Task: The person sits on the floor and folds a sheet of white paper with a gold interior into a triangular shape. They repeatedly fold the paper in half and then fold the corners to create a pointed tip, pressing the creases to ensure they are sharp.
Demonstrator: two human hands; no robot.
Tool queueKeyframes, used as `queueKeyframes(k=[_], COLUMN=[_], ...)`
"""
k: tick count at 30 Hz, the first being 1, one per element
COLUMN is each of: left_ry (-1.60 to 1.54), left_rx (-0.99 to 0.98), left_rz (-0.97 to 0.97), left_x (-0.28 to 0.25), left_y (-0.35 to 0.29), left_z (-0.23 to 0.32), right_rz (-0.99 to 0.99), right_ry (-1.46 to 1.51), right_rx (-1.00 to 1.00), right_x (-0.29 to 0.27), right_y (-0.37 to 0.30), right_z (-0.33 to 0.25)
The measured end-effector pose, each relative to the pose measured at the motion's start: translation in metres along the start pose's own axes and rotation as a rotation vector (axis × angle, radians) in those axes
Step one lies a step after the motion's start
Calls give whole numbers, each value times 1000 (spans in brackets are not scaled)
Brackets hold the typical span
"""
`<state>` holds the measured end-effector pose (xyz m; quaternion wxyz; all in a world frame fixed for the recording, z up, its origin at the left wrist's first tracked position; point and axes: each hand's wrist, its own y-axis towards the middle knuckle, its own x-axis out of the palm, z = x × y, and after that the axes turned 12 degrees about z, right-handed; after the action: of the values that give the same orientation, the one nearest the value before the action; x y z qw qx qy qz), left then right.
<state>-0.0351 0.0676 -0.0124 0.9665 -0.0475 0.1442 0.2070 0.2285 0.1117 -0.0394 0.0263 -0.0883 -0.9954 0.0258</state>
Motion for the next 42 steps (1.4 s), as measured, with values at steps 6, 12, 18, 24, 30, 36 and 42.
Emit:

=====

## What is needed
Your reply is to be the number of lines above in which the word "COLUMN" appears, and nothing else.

## Solution to this exercise
2